YJIT - Yet Another Ruby JIT

YJIT is a lightweight, minimalistic Ruby JIT built inside CRuby. It lazily compiles code using a Basic Block Versioning (BBV) architecture. The target use case is that of servers running Ruby on Rails. YJIT is currently supported for macOS, Linux and BSD on x86-64 and arm64/aarch64 CPUs. This project is open source and falls under the same license as CRuby.

If you're using YJIT in production, please share your success stories with us!

If you wish to learn more about the approach taken, here are some conference talks and publications: - RubyKaigi 2022 keynote: Stories from developing YJIT - RubyKaigi 2022 talk: Building a Lightweight IR and Backend for YJIT - RubyKaigi 2021 talk: YJIT: Building a New JIT Compiler Inside CRuby - Blog post: YJIT: Building a New JIT Compiler Inside CRuby - VMIL 2021 paper: YJIT: A Basic Block Versioning JIT Compiler for CRuby - MoreVMs 2021 talk: YJIT: Building a New JIT Compiler Inside CRuby - ECOOP 2016 talk: Interprocedural Type Specialization of JavaScript Programs Without Type Analysis - ECOOP 2016 paper: Interprocedural Type Specialization of JavaScript Programs Without Type Analysis - ECOOP 2015 talk: Simple and Effective Type Check Removal through Lazy Basic Block Versioning - ECOOP 2015 paper: Simple and Effective Type Check Removal through Lazy Basic Block Versioning

To cite YJIT in your publications, please cite the VMIL 2021 paper:

@inproceedings{yjit_vmil2021,
author = {Chevalier-Boisvert, Maxime and Gibbs, Noah and Boussier, Jean and Wu, Si Xing (Alan) and Patterson, Aaron and Newton, Kevin and Hawthorn, John},
title = {YJIT: A Basic Block Versioning JIT Compiler for CRuby},
year = {2021},
isbn = {9781450391092},
publisher = {Association for Computing Machinery},
address = {New York, NY, USA},
url = {https://doi.org/10.1145/3486606.3486781},
doi = {10.1145/3486606.3486781},
booktitle = {Proceedings of the 13th ACM SIGPLAN International Workshop on Virtual Machines and Intermediate Languages},
pages = {25–32},
numpages = {8},
keywords = {ruby, dynamically typed, compiler, optimization, just-in-time, bytecode},
location = {Chicago, IL, USA},
series = {VMIL 2021}
}

Current Limitations

YJIT may not be suitable for certain applications. It currently only supports macOS and Linux on x86-64 and arm64/aarch64 CPUs. YJIT will use more memory than the Ruby interpreter because the JIT compiler needs to generate machine code in memory and maintain additional state information. You can change how much executable memory is allocated using YJIT’s command-line options. There is a slight performance tradeoff because allocating less executable memory could result in the generated machine code being collected more often.

Installation

Requirements

You will need to install: - A C compiler such as GCC or Clang - GNU Make and Autoconf - The Rust compiler rustc and Cargo (if you want to build in dev/debug mode) - The Rust version must be >= 1.58.0.
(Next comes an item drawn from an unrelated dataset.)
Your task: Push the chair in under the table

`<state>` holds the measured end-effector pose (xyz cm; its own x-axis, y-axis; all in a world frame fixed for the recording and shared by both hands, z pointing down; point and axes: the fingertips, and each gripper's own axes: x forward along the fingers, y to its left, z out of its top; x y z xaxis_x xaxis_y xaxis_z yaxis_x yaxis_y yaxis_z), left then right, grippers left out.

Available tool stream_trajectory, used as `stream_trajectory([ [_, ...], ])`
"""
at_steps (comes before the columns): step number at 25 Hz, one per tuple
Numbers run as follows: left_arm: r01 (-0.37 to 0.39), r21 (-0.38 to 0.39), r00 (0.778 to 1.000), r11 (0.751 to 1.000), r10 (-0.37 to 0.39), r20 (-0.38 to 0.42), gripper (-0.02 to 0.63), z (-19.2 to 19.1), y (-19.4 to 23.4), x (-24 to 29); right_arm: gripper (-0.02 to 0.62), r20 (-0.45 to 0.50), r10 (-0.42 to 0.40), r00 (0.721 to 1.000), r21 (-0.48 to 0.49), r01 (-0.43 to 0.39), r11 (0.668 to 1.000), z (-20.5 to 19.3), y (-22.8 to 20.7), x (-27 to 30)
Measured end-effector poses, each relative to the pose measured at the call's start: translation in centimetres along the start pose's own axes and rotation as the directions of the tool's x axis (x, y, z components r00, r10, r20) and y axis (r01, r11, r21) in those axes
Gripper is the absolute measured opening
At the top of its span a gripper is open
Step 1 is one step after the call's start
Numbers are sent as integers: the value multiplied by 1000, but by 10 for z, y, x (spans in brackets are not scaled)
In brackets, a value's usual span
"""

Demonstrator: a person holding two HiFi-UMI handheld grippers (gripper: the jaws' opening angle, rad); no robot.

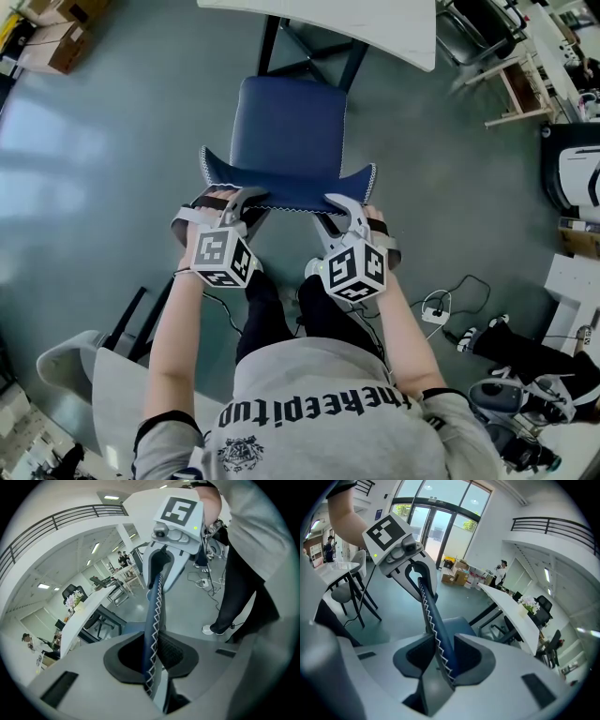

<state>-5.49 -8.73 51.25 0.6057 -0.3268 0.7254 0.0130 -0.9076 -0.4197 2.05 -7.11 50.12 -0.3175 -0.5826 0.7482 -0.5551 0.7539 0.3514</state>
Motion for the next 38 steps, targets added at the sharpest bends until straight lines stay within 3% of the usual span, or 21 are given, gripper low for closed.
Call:
stream_trajectory([
  [38, 73, 9, 996, 997, -73, 53, 77, -18, 82, 37, 130, 12, -2, 1000, 3, 2, 1000, 22, -70, 48],
])
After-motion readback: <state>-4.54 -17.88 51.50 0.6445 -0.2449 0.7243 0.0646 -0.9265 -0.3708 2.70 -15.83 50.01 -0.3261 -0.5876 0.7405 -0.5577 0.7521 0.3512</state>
To install the Rust build toolchain, we suggest following the recommended installation method. Rust also provides first class support for many source code editors.

Building YJIT

Start by cloning the ruby/ruby repository:

git clone https://github.com/ruby/ruby yjit
cd yjit

The YJIT ruby binary can be built with either GCC or Clang. It can be built either in dev (debug) mode or in release mode. For maximum performance, compile YJIT in release mode with GCC. More detailed build instructions are provided in the Ruby README.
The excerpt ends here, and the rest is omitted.